Coming off the back of a Covid-19 interrupted year, Mayo wanted to a make a big impression in 2021 and they did just that by reaching a Lidl National Football League Division 1 semi-final against Dublin.

That June fixture won’t live long in the memory for the red and white though, as they fell to a 4-15 to 0-10 defeat at the LIT Gaelic Grounds in Limerick.   

Reilly has an altogether different reason to forget that day as she broke her jaw in a tackle.

“I think there was five minutes left in the game. I went in, I over-committed and thought I was going to get a ball that wasn’t mine at all. I just got a nick of a shoulder into the face,” said Reilly.

That collision resulted in a broken jaw in two places and two plates being inserted into it. But worst of all, a six-week stint without solid food, a dreaded scenario for a butcher’s daughter.

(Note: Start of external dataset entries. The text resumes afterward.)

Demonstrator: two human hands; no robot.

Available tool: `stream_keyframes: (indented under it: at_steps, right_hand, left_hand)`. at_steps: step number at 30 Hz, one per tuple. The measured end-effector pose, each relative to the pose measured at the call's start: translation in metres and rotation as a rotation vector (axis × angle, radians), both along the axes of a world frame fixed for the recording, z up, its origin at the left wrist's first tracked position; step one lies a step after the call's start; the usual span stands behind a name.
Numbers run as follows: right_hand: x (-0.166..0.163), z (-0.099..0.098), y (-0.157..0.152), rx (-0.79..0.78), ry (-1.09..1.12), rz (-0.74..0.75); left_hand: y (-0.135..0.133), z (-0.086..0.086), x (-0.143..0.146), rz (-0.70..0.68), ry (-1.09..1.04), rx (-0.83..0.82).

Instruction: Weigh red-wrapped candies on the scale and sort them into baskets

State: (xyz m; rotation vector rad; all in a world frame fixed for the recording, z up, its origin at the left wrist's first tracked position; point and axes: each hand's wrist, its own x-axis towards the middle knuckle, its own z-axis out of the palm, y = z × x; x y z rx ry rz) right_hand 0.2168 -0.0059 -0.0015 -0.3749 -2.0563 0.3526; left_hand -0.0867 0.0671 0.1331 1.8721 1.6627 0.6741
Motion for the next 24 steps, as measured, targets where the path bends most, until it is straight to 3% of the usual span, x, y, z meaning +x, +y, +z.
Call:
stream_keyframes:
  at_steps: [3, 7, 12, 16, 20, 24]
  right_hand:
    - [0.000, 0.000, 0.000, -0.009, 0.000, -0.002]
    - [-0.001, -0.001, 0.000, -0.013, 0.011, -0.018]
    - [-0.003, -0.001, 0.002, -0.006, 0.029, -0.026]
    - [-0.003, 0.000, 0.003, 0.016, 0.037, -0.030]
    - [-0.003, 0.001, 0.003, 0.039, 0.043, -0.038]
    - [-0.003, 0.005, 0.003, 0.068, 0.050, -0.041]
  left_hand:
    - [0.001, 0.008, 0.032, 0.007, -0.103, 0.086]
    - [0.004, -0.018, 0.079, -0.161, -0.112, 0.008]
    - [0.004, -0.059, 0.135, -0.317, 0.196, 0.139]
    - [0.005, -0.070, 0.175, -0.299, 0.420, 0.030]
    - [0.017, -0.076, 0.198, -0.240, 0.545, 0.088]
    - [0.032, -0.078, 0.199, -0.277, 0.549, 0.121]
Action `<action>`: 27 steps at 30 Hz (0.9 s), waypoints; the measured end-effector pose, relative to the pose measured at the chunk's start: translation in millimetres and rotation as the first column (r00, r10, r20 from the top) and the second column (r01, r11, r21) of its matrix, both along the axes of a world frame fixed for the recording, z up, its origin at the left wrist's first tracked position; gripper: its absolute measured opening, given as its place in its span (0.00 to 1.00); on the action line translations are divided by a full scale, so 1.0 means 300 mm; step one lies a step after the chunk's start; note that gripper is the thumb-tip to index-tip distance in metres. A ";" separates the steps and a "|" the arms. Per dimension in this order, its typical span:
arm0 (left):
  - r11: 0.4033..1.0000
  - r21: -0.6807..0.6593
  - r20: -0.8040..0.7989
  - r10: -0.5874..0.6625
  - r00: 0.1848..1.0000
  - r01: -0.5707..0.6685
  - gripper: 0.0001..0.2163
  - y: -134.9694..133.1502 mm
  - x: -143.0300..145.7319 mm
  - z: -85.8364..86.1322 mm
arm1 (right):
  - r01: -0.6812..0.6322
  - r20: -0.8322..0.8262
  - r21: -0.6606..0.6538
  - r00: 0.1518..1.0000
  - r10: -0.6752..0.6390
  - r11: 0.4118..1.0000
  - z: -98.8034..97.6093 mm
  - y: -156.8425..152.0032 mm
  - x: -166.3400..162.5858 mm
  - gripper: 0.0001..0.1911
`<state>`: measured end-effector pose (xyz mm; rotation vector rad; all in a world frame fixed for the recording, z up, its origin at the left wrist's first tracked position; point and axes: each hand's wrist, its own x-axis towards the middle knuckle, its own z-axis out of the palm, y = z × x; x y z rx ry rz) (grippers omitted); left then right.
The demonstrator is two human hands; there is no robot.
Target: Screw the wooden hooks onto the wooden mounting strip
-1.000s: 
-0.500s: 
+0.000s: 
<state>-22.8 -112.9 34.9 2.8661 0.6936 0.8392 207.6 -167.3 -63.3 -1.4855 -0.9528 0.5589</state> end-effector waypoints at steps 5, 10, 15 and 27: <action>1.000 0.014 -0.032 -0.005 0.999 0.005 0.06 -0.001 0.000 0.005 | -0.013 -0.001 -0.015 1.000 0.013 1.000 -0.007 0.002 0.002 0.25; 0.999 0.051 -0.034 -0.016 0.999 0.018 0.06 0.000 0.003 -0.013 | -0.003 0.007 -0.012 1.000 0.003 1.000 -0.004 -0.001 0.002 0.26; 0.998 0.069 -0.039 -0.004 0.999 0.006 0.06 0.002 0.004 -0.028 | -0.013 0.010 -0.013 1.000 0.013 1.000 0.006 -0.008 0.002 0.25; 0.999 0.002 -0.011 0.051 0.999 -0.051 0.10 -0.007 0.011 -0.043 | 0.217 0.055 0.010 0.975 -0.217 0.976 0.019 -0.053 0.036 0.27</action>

“When I went down first, I freaked out because my teeth were just pumping blood. I was just in pure panic mode, probably don’t remember half of it because I was freaking over my teeth. If anyone knows me, I am such a perfectionist about them,” said Reilly.

“When the teeth were gone a bit lop-sided, I went into the medical room. Everyone was telling me to go to the hospital and I was like no, I need to go to the dentist. They were having none of me then, they looked in my mouth and said we will send you for an X-ray.

“I went over to Limerick and I got the X-ray, still convinced there was absolutely nothing wrong with me. I made a phone call to my mother and said if I don’t get in for the X-ray now I am going home, there is nothing wrong with me, I am grand.

“When I did get in for the X-ray, I found out I had broken my jaw.”

It was a disaster for Reilly and her season could have been finished then had she not followed the rules of the rigorous liquid diet.

She found out what her favourite lemon yogurt was and at one stage was eating porridge three times a day.

On a number of occasions she would cook and bake treats for the girls at training, protein squares and surprise cookies were the favourites. But she couldn’t even sample those.

“It was so difficult when I look back on the first few weeks when I was so moody at home. I was completely ‘hangry’,” said Reilly.

“I was injured, I couldn’t comfort eat. I would come up and dinner time is the worst. They would be having a steak or something else nice and I would be looking at them and I would be tucking into my soup. I thought ‘no I can’t do six weeks of this’.” But she did.

Last Sunday, Reilly headed for Dublin to watch the Mayo men beat Galway in the Connacht final at Croke Park.

It coincided with her first proper meal in six weeks, she went to Gourmet Food Parlour in Santry and indulged in toast, avocado and eggs. The added scone gave her the crunch she craved.

This Monday, Galway are on the menu for the Mayo Ladies in the TG4 All-Ireland Senior Championship quarter-finals, and Reilly is hoping to make an appearance after returning to full-contact training this week.

“We are border counties so anytime you are going out playing Galway there is always another motivation to win,” she said.

“It is a good rivalry and I don’t think it is going to go anywhere for a long time.”